Problem description: Only these lines of the data below are wanted: the one with "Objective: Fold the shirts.", the one with "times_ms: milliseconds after", and any lines between them, each repeated exactly.

Segment Start: Information shown

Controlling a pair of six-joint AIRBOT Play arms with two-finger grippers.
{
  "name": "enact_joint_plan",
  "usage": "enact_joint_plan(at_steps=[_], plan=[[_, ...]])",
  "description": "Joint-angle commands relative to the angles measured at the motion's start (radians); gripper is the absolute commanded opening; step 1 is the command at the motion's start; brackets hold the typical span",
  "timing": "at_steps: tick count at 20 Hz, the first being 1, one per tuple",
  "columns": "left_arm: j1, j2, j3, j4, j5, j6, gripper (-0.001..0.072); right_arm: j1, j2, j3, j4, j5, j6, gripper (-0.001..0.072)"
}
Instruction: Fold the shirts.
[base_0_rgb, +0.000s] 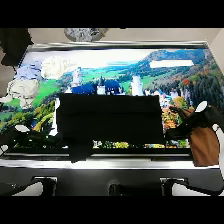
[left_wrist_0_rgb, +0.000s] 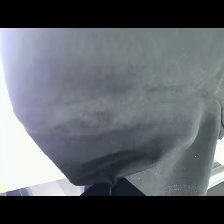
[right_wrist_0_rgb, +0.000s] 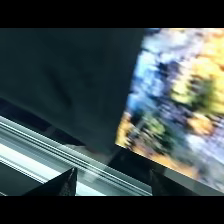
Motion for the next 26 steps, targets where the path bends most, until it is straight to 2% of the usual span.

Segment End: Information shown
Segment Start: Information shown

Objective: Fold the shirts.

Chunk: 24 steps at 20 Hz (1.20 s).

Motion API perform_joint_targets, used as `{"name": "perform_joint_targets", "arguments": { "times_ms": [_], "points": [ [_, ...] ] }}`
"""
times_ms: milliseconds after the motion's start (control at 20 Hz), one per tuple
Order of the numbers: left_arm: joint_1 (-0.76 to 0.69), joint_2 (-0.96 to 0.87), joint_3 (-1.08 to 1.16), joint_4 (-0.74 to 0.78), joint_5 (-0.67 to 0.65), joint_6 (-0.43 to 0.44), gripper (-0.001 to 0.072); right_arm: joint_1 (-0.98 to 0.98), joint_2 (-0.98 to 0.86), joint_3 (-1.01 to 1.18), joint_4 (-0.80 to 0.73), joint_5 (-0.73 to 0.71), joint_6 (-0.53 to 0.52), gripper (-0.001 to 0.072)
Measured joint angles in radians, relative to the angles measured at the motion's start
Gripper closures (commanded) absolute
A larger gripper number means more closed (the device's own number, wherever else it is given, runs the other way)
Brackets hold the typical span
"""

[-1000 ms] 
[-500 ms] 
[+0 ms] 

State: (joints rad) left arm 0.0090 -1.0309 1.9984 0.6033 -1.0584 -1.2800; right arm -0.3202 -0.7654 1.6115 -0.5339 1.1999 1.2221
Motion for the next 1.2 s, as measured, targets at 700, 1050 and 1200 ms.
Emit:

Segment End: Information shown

Task output:
Objective: Fold the shirts.

Chunk: 24 steps at 20 Hz (1.20 s).

Motion API perform_joint_targets, used as `{"name": "perform_joint_targets", "arguments": { "times_ms": [_], "points": [ [_, ...] ] }}`
"""
times_ms: milliseconds after the motion's start (control at 20 Hz), one per tuple

No more work remains for this exercise.